Task instructions
Skip the pictures. Transcribe exactly the lines from the line containing "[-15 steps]" to the end of the listing.

Provided material
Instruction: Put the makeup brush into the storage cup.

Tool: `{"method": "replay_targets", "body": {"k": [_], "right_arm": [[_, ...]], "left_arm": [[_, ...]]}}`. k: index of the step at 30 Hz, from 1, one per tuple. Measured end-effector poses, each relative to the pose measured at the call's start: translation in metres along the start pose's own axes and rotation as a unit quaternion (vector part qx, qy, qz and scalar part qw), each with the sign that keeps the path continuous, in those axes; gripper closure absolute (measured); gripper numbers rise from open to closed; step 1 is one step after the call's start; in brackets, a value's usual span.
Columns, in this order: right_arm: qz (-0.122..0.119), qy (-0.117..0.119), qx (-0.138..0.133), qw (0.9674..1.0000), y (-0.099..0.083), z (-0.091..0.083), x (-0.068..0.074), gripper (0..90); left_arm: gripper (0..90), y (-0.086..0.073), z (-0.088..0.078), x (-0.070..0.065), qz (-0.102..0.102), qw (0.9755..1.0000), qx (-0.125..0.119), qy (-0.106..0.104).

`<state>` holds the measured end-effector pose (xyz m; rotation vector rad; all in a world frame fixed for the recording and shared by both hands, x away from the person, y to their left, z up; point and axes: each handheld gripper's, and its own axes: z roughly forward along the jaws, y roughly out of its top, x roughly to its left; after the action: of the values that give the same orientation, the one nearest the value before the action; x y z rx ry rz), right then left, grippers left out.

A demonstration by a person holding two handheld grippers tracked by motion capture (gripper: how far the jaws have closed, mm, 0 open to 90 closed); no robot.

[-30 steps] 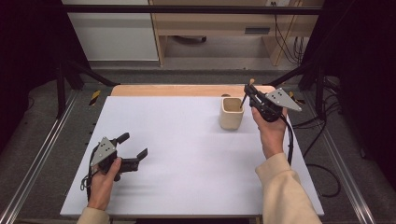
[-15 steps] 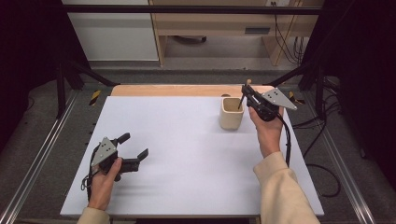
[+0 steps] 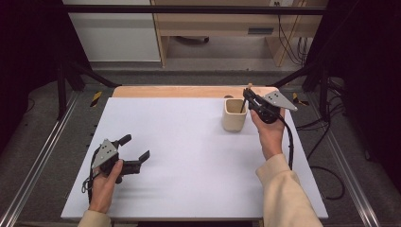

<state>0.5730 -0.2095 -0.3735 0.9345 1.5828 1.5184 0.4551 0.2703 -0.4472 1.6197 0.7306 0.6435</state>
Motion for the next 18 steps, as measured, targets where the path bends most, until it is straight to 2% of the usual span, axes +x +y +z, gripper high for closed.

Task answer
[-15 steps] 
[+0 steps] 

<state>0.5730 -0.2095 -0.3735 0.9345 1.5828 1.5184 0.4551 0.2703 -0.4472 1.6197 0.7306 0.6435</state>
Motion for the next 18 steps, as measured, targets where the path bends most, until it is straight to 2% of the usual span, axes +x +y +z, gripper high for closed.

No more work is needed for this exercise.